DATA FOR PROCESSING:
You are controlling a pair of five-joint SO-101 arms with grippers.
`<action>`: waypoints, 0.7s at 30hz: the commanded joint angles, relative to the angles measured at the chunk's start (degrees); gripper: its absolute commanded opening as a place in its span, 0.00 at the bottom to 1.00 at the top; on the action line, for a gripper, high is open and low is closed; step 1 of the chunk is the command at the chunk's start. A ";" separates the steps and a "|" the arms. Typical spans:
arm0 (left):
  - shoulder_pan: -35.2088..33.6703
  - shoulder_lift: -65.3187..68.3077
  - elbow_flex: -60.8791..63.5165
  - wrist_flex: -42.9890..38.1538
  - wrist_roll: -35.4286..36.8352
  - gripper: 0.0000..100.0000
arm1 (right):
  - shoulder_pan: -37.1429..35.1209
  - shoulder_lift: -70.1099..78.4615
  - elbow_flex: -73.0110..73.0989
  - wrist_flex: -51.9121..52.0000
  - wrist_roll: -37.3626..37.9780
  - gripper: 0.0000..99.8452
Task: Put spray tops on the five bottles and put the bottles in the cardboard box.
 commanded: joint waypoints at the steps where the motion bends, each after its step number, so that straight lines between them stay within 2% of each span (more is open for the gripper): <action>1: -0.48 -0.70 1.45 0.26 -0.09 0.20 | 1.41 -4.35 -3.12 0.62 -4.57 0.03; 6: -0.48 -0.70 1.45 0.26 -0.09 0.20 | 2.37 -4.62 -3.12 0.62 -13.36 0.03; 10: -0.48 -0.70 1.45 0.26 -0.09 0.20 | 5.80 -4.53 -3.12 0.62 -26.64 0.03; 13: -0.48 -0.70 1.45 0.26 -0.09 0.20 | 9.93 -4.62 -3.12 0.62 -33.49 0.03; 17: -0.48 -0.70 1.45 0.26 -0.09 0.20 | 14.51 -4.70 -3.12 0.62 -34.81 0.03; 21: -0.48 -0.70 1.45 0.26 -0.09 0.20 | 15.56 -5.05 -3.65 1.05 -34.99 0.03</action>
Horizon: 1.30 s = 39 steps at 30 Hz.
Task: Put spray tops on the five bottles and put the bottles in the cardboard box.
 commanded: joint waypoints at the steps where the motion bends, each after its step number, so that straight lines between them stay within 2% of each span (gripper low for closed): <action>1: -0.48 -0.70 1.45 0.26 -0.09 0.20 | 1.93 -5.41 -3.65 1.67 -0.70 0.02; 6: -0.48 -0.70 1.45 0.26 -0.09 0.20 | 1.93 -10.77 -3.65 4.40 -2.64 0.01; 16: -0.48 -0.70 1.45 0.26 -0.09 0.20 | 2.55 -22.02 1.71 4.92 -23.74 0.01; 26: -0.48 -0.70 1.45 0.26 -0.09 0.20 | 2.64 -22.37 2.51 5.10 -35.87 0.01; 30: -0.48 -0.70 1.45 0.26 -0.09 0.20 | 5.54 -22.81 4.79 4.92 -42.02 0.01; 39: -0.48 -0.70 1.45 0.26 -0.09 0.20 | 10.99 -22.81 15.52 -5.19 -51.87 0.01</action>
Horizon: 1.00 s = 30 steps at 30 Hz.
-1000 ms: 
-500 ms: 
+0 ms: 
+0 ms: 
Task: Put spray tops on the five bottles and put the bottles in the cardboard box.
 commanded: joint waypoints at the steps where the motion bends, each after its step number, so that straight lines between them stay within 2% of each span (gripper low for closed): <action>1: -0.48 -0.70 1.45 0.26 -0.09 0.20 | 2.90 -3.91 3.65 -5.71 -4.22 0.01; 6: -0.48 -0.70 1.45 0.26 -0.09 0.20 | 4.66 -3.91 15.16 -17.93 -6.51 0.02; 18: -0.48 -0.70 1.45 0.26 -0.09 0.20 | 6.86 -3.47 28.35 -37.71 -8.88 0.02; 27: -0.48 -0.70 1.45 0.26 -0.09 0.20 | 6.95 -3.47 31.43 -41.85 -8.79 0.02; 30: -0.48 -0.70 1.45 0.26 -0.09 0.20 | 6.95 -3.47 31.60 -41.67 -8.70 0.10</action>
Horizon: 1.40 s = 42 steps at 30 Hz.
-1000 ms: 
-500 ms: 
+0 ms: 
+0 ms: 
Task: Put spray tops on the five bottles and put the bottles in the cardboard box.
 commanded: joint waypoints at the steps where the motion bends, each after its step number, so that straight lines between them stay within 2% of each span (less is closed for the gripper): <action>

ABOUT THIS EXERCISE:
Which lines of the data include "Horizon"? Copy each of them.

TASK SOLUTION:
Horizon: 1.30 s = 39 steps at 30 Hz.
Horizon: 1.00 s = 30 steps at 30 Hz.
Horizon: 1.40 s = 42 steps at 30 Hz.

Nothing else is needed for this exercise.